I asked for an opportunity to speak, and she said, "Sure, say whatever you want."

"That piece of writing is a piece of fiction that is a decade old. I'm rather shocked to think that I am being judged and persecuted based on an old piece of creative writing. It has absolutely no bearing on my conduct at the school, which has been professional and of the highest caliber at all times."

"I have no evidence to the contrary," she said, "the girls have said only wonderful things about you. Goodbye."

And she hung up. And I sat in my desk chair for a solid hour, frozen. Horrorstruck. Blindsided. Embarrassed. Ashamed. Ridiculous. Destroyed.

Now you know why I write my blog under a pseudonym. Because this is the world in which we live.

I told my wife the day it happened, and she was furious at the school for crucifying me-- something Catholics know a lot about, I suppose. I told my best friend. I even told some not-so-best friends. The one I couldn't tell was my mother. I was too scared she wouldn't be proud of me anymore.

I kept it inside for almost a year.

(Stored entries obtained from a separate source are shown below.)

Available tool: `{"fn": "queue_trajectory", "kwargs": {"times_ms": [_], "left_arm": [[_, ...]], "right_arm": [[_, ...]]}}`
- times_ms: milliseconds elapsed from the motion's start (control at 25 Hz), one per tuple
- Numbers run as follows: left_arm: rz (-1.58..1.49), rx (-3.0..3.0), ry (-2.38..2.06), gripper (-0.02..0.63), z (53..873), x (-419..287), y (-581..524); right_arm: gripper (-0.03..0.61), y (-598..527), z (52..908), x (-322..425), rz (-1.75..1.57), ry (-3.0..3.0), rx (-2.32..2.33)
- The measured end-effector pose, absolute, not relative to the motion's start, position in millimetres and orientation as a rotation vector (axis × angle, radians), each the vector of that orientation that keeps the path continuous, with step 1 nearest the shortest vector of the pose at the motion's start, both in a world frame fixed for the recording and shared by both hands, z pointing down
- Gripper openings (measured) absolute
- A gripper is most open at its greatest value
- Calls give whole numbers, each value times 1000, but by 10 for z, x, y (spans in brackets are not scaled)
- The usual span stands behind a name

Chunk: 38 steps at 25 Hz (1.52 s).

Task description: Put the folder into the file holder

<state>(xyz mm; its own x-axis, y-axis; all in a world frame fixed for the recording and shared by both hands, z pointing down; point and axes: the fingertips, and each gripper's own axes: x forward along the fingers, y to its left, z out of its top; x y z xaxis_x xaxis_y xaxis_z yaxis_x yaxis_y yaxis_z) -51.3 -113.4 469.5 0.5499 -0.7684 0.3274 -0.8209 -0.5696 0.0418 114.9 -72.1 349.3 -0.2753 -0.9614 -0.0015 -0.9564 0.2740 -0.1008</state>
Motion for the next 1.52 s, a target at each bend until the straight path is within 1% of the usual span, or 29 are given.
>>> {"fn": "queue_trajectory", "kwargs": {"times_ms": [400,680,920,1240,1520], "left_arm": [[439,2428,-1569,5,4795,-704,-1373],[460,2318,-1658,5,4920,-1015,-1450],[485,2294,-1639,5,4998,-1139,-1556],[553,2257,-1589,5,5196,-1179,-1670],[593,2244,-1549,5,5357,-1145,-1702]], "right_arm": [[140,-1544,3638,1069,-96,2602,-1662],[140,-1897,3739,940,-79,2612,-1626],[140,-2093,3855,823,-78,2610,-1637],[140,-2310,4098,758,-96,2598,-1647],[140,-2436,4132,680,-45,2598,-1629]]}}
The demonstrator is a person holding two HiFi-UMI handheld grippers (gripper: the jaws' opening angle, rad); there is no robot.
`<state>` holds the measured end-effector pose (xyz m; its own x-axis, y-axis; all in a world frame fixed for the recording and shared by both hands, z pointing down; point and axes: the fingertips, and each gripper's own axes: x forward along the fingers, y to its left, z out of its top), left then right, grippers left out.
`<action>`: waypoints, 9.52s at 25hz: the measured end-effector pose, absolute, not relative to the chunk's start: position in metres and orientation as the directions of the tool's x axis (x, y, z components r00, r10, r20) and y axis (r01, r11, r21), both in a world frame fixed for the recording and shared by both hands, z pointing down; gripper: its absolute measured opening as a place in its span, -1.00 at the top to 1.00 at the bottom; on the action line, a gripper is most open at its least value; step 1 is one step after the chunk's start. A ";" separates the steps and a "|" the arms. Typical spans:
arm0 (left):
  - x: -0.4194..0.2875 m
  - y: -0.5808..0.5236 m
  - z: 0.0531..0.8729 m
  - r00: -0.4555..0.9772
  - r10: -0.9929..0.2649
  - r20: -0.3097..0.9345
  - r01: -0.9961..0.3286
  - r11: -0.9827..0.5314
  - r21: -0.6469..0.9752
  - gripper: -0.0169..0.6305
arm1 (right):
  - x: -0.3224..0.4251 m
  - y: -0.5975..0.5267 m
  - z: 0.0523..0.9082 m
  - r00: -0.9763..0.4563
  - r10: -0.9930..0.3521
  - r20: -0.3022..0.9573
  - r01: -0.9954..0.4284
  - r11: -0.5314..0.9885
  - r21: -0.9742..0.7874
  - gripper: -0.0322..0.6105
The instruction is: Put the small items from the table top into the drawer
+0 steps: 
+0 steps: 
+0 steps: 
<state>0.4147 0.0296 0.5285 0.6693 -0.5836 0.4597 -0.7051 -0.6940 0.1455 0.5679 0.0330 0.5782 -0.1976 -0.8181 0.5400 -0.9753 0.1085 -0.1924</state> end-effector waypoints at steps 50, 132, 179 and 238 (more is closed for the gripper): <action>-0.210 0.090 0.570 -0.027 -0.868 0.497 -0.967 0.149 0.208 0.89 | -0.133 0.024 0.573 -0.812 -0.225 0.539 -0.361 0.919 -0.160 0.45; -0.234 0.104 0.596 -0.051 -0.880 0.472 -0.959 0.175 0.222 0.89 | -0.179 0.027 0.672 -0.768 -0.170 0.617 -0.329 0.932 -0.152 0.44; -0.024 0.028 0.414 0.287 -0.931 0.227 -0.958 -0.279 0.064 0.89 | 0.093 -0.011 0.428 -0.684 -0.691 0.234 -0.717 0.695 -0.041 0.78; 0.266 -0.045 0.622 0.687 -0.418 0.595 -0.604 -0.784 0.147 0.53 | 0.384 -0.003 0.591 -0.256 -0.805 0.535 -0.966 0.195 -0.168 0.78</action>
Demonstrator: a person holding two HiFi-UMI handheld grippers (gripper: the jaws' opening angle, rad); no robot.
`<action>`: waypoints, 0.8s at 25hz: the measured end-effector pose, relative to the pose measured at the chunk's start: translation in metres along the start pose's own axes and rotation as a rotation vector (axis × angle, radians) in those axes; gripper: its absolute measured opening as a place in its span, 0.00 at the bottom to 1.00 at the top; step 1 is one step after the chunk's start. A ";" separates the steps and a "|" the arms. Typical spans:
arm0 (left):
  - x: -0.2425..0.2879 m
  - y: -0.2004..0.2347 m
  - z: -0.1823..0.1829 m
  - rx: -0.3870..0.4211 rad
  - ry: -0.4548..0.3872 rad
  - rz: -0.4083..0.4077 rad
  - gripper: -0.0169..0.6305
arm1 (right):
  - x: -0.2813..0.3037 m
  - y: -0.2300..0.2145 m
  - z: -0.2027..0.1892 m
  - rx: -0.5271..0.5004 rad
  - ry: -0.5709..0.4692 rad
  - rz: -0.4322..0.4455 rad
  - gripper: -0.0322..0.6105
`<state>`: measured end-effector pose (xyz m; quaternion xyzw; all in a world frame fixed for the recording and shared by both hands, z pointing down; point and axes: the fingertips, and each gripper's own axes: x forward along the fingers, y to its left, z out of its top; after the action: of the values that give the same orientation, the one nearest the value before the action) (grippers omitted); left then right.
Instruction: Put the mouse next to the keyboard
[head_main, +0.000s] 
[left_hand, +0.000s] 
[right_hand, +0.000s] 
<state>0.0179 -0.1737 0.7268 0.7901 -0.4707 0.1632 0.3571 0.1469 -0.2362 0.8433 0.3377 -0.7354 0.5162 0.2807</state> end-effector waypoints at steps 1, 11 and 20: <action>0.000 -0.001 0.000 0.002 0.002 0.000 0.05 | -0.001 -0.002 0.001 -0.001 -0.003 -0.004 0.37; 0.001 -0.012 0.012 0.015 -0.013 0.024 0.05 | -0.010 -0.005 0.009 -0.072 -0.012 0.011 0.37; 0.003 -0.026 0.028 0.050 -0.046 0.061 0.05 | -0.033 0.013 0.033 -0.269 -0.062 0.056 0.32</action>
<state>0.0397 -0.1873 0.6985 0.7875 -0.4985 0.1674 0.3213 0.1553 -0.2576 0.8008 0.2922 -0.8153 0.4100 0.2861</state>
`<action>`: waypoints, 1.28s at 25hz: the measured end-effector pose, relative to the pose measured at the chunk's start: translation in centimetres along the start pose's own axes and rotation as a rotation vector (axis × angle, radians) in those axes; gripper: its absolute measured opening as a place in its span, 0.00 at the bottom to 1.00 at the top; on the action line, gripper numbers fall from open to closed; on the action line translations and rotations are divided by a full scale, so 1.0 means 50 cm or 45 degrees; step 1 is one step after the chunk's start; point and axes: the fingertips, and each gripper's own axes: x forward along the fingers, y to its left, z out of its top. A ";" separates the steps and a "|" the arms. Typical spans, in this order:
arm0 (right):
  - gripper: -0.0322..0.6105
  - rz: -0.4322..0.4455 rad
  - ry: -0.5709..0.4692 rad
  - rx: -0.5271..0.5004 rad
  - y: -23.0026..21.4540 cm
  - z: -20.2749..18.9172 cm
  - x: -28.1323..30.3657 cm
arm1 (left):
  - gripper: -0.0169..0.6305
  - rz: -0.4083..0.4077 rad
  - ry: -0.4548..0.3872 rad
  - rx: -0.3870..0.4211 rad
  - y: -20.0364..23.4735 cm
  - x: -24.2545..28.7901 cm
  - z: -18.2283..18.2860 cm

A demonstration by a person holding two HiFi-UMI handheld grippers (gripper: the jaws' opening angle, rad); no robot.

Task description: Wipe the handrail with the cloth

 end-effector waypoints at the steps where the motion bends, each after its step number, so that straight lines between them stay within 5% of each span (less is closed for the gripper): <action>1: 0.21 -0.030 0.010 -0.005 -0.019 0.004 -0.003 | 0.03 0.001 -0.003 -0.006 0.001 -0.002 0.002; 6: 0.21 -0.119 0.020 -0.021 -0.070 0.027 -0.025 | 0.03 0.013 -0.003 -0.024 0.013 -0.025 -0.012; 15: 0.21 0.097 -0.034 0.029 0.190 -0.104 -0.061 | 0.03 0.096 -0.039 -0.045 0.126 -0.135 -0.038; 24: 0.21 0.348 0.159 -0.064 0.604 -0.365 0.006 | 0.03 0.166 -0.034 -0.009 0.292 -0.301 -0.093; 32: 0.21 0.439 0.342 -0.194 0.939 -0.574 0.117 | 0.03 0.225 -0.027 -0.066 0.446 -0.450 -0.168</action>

At every family function, every time I saw her, I wanted to cry and confess what had happened to her-- because I can't lie to my mother. But I couldn't do it. I made up some story about how they decided to hire someone else for the following school year. Whatever. It didn't matter.

Finally, one day a couple months ago I drove to my mother's house when I knew she would be home in the middle of the day. She and I were sitting in the living room talking and she got up to go to the basement to do laundry.

When she comes back, I said to myself, I'm just going to tell her.

And I did.

"You know," she said, "I'm not surprised. That's how those people are."

"Aren't you ashamed of me?" I asked.

"They're the ones who should be ashamed, not you. You just did something naive-- stupid. They did something cruel and malicious. They don't care about protecting those girls. They care about protecting their goddamn money."

She shook her head.

"You're probably the best teacher those girls will ever have at that fucking school."

The 60 or so sheets of feedback from those girls, written in their pens of purple and pink and green and red, chads hanging off some, little hearts floating above the "i's" on some, would seem to concur with her. I know that no matter how zealous I get about spring cleaning and minimalist living, I'll never throw those papers out. Never.

I think it's very telling that what I was afraid of most from this whole sad affair was not losing my position at that school, or not being psychologically prepared to enter a classroom again, or obscuring my online identity so that I could continue to write with honesty and humor, but it was my stomach-rattling fear of disappointing my mother.

I said to my wife one day a while ago in reference to this incident that I didn't think I would be able to truly move on from it until I 1.) told my mother about it and 2.) wrote about it. I couldn't do the latter without achieving the former, and I have my patient, perceptive, supportive, surprising mother to thank, as always.

Happy Mother's Day.


  1. Oh wow, that was just beautifully written. I think you were able to do exactly as you had hoped..and from an outside perspective...while it may be a story some might get angry about (damn catholics...etc), really, it's very touching. I'm glad you talked to her, and even more...I'm thankful you wrote about it.

  2. Excellent entry.

  3. Mother Apron sounds like a true gem of a woman.

  4. Thank you guys very, very much for your positive, supportive comments (and compliment about my mother!) As I am sure you can imagine, this was an extremely difficult post for me to write, and your affirmations mean quite a lot to me.

    Happy Mothers Day to you all.

  5. Fuck those nuns. Wait...

    Okay. First of all, I love your Mom and I don't even know her.

    Second of all, this is about the most unfair thing I have ever heard of in my life.